(Entries taken from a collection)
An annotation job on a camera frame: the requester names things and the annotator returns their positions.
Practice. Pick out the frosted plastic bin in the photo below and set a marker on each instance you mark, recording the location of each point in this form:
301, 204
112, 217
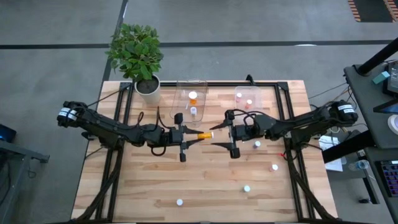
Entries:
253, 93

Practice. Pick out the large orange pill bottle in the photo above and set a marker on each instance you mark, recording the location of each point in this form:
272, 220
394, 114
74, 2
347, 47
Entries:
192, 96

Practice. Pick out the white papers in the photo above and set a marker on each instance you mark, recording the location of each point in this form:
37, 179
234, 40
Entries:
329, 144

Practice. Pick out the green plant in white pot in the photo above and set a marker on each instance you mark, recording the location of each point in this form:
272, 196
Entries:
136, 53

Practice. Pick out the tablet with blue screen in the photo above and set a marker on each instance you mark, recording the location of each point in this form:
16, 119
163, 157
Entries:
388, 107

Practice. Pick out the white cap bottom right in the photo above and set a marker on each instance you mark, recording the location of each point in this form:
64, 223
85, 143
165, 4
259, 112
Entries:
246, 188

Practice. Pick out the black device blue light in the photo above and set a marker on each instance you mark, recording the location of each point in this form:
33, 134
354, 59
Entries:
6, 133

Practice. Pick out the white tape roll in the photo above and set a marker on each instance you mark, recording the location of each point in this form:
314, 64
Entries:
394, 124

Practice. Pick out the small red clip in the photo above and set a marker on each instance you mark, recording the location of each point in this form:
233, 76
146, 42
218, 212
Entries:
281, 154

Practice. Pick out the black keyboard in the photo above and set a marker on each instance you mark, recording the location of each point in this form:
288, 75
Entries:
390, 177

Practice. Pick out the clear plastic bin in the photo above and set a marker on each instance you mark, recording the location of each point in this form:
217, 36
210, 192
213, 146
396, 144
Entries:
183, 93

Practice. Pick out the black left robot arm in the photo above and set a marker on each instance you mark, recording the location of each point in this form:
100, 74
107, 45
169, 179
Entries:
109, 127

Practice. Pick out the clear water bottle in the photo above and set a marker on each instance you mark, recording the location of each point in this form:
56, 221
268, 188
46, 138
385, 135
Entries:
357, 165

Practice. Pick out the small teal box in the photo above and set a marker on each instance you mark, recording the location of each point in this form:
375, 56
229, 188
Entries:
381, 77

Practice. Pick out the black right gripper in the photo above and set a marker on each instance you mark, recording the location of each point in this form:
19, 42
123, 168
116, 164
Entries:
242, 132

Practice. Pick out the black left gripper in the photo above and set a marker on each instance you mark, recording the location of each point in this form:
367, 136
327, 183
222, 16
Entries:
177, 137

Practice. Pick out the black desk beam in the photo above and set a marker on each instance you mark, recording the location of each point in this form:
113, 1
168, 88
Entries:
348, 146

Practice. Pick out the small orange pill bottle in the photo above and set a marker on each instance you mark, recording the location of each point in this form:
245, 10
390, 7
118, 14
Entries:
205, 135

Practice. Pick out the black pole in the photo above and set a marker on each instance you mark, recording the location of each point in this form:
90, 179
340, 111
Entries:
377, 57

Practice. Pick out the grey desk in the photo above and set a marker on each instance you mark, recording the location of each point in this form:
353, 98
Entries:
367, 118
15, 161

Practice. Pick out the green pill bottle white cap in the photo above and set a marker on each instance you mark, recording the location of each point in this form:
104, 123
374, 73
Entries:
193, 110

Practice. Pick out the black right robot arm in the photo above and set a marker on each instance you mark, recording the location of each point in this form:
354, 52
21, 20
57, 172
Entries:
311, 123

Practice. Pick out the black hazard-striped floor mat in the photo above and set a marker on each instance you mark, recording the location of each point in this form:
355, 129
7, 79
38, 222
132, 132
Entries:
370, 11

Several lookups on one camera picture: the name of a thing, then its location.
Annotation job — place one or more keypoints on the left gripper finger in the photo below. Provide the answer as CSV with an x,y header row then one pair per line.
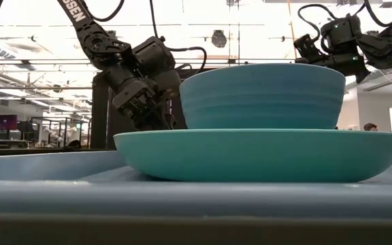
x,y
151,122

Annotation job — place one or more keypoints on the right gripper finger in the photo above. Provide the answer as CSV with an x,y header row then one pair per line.
x,y
361,75

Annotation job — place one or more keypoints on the blue bowl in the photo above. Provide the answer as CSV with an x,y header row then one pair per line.
x,y
260,98

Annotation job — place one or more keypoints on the teal plate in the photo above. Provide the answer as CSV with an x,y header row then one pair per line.
x,y
257,156

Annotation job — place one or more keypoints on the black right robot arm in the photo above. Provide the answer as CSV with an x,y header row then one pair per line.
x,y
386,41

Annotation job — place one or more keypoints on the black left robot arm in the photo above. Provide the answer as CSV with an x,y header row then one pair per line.
x,y
94,37

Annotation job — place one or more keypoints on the blue plastic tray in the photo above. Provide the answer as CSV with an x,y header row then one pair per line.
x,y
46,166

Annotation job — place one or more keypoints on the person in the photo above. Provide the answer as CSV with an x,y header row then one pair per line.
x,y
370,127

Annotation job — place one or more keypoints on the black folding partition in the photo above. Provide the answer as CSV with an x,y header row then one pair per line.
x,y
99,119

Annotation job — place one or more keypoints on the long ceiling light bar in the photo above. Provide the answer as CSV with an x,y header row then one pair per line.
x,y
29,62

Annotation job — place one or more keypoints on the monitor with red screen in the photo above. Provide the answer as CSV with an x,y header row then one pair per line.
x,y
4,122

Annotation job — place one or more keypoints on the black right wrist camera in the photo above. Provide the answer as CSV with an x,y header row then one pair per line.
x,y
306,47

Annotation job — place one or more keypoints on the black workstation frame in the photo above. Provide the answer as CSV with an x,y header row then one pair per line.
x,y
60,129

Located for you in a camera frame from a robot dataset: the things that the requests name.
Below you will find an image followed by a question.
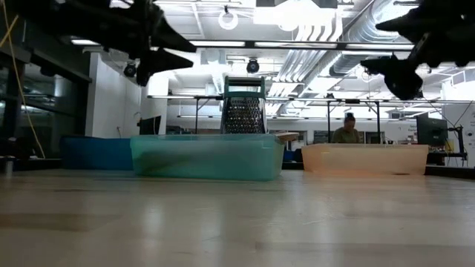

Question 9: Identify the wooden cutting board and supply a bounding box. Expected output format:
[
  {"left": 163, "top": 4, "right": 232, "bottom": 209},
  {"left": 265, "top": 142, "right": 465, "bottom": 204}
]
[{"left": 273, "top": 131, "right": 301, "bottom": 144}]

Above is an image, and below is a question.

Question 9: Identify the yellow extension cable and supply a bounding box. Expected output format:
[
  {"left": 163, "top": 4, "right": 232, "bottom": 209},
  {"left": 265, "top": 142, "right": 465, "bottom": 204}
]
[{"left": 0, "top": 0, "right": 46, "bottom": 159}]

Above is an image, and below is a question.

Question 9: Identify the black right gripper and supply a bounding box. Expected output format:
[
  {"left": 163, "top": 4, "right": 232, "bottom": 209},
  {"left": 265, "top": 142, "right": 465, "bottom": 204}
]
[{"left": 360, "top": 0, "right": 457, "bottom": 101}]

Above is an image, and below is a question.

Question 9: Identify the black background workstation frame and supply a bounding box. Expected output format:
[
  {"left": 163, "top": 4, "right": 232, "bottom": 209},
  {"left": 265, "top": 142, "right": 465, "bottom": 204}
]
[{"left": 147, "top": 94, "right": 383, "bottom": 145}]

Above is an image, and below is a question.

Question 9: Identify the blue plastic bin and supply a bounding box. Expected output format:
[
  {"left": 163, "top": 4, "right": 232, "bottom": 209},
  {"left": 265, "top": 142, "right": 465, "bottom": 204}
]
[{"left": 59, "top": 135, "right": 135, "bottom": 171}]

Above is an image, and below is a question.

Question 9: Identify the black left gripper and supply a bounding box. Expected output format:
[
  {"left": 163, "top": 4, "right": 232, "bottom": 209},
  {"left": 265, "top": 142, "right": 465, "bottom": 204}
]
[{"left": 128, "top": 0, "right": 197, "bottom": 87}]

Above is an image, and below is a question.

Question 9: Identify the person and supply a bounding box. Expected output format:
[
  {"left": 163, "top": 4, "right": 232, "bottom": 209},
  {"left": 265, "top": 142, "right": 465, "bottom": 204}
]
[{"left": 330, "top": 112, "right": 361, "bottom": 145}]

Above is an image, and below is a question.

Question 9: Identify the teal translucent plastic bin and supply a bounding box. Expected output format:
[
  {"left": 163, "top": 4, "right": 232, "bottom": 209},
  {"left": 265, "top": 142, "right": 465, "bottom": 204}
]
[{"left": 129, "top": 133, "right": 286, "bottom": 182}]

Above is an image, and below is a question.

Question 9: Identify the white ceiling ring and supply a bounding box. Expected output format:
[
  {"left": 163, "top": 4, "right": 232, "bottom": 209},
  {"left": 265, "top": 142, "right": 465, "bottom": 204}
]
[{"left": 217, "top": 7, "right": 240, "bottom": 31}]

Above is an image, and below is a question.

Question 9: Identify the steel box grater teal trim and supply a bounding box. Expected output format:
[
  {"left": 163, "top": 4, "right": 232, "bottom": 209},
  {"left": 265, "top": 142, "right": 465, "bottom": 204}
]
[{"left": 219, "top": 76, "right": 268, "bottom": 135}]

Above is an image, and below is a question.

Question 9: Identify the large black monitor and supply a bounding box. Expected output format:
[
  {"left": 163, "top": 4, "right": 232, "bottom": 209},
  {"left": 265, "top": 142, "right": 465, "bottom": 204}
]
[{"left": 415, "top": 113, "right": 449, "bottom": 148}]

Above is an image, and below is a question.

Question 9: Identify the small black monitor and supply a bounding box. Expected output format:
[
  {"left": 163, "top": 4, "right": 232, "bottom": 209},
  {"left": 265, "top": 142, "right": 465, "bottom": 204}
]
[{"left": 137, "top": 115, "right": 163, "bottom": 141}]

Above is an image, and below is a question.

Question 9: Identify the ceiling light bar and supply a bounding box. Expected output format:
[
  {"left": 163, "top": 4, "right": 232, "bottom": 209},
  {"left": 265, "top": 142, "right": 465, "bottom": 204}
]
[{"left": 70, "top": 38, "right": 415, "bottom": 53}]

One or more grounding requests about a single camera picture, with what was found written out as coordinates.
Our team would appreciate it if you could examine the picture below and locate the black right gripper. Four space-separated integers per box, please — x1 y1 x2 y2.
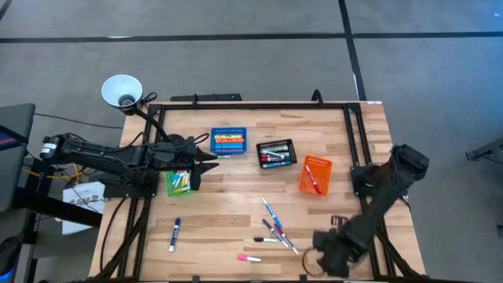
313 223 370 278

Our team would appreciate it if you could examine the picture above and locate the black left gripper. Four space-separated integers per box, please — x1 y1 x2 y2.
156 136 220 192

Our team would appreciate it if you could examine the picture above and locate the blue plastic basket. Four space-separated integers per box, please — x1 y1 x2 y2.
209 127 248 155

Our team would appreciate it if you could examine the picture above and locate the green plastic basket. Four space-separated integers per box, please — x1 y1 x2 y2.
164 168 194 198

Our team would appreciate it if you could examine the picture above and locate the maroon thin marker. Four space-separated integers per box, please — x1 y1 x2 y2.
274 223 300 255

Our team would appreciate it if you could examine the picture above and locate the purple thin Expo marker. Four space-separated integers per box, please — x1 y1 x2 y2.
262 219 290 248

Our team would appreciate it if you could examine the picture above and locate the blue thin marker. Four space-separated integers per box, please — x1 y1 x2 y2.
261 197 284 230

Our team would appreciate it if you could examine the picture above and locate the dark blue Expo marker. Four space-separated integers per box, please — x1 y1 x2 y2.
168 217 182 253

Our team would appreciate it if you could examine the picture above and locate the red thin marker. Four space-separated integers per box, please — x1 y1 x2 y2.
304 164 323 194

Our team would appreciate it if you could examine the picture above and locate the orange plastic basket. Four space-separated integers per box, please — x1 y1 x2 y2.
298 155 333 197

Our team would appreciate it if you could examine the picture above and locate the black power strip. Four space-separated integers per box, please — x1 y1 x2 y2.
170 93 244 102

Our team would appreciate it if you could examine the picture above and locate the black plastic basket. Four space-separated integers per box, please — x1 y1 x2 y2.
255 138 298 170

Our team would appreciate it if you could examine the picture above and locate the black desk lamp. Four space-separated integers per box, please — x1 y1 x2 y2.
101 74 189 158

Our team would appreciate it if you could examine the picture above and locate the white printed paper sheet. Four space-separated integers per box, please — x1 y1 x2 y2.
61 181 106 236

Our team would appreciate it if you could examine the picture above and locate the black stand base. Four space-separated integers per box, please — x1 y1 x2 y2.
13 156 104 229

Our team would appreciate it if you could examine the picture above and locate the grey stand leg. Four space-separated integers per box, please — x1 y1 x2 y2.
465 137 503 162

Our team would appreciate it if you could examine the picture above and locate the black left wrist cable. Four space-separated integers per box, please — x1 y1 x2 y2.
168 132 211 147

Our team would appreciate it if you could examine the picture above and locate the yellow floor cable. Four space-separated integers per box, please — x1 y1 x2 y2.
23 151 97 184

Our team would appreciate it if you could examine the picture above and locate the black power cable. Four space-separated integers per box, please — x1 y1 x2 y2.
34 112 123 130

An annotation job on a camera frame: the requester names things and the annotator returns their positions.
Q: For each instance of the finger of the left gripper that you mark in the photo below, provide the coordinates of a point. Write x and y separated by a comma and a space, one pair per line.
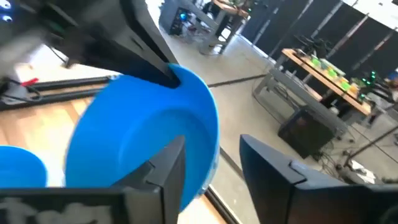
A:
149, 40
118, 57

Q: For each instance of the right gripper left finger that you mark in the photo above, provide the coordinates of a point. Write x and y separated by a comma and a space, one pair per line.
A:
164, 186

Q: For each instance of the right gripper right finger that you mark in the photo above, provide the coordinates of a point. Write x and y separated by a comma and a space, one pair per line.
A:
267, 180

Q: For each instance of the blue mini bowl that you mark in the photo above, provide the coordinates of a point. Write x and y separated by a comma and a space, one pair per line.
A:
18, 168
124, 130

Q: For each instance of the computer tower with blue light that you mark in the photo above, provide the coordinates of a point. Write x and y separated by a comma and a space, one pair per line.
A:
178, 23

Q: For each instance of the black box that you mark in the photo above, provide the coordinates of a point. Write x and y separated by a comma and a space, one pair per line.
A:
306, 133

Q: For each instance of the red connector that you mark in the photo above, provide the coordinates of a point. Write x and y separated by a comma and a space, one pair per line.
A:
29, 81

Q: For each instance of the white papers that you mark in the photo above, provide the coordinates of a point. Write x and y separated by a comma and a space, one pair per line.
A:
363, 174

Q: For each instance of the thin black tripod pole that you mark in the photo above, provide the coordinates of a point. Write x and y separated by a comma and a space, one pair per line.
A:
373, 141

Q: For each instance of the wooden table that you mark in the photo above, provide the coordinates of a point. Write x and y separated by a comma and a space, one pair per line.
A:
357, 104

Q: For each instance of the green object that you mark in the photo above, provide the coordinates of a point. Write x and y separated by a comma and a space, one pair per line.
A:
332, 73
316, 62
345, 85

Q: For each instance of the grey desk frame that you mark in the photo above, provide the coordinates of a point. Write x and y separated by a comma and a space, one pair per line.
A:
304, 99

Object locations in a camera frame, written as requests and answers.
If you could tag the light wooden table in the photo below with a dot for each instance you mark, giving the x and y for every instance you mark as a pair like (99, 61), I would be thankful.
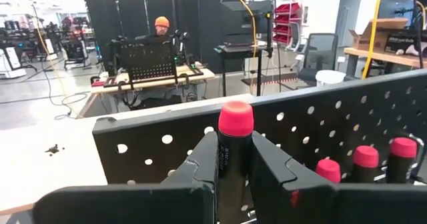
(50, 170)

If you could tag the small black screws pile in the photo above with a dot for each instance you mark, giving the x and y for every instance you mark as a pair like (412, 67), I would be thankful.
(53, 149)

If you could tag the black screwdriver red cap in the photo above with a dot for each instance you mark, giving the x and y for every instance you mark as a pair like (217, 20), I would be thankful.
(366, 157)
(403, 149)
(328, 169)
(235, 120)

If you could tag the black product box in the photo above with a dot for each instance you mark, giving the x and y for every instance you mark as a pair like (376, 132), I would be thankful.
(400, 42)

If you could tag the brown cardboard box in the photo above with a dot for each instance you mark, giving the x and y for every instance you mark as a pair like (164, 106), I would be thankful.
(370, 39)

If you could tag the black metal pegboard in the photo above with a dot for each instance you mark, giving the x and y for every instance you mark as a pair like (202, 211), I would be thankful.
(140, 134)

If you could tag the white bucket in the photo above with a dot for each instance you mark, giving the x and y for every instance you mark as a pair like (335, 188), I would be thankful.
(330, 77)

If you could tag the wooden side table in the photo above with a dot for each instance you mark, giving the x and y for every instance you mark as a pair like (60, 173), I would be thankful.
(383, 55)

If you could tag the distant black pegboard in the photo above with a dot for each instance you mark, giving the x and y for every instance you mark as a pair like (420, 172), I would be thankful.
(146, 60)

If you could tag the black partition curtain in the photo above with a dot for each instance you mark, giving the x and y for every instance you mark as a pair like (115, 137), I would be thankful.
(133, 17)

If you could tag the white robot station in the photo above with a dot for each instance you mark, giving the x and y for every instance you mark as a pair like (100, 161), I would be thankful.
(11, 59)

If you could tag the black standing desk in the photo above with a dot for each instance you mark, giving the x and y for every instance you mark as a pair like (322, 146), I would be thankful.
(238, 24)

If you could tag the black office chair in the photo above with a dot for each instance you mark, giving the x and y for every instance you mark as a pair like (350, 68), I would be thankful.
(318, 50)

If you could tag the person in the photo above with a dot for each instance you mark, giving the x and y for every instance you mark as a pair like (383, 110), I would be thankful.
(161, 27)

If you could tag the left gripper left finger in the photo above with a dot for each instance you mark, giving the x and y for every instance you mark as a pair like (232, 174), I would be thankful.
(133, 204)

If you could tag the red bin shelf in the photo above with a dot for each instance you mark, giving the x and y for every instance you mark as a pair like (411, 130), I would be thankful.
(287, 9)

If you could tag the black robot station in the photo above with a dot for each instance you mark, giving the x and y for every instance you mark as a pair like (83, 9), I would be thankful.
(76, 50)

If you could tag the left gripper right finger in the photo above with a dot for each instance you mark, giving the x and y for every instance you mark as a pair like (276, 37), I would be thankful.
(333, 204)

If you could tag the distant wooden robot table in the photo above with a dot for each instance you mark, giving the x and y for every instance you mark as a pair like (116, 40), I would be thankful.
(200, 74)

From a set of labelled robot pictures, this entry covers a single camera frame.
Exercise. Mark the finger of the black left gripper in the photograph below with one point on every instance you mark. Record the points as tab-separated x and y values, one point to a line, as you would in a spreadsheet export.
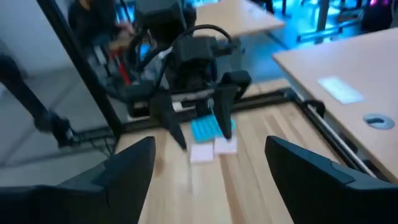
225	112
169	121

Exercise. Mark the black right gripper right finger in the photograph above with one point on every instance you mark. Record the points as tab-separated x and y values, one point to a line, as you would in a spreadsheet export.
326	199

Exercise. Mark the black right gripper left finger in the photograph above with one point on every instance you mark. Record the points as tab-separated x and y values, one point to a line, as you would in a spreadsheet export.
77	202

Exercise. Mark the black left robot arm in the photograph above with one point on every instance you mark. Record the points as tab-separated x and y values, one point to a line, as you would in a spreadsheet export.
161	18

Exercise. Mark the teal plastic tray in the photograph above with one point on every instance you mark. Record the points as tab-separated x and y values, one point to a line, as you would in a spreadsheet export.
203	129

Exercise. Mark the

### ASSIGNMENT
Using the data above, return each line that includes the word "written".

### EXERCISE SOLUTION
One or more grounding requests about a single camera picture, with what was found written out as coordinates.
Object locations in a camera frame, written as requests and answers.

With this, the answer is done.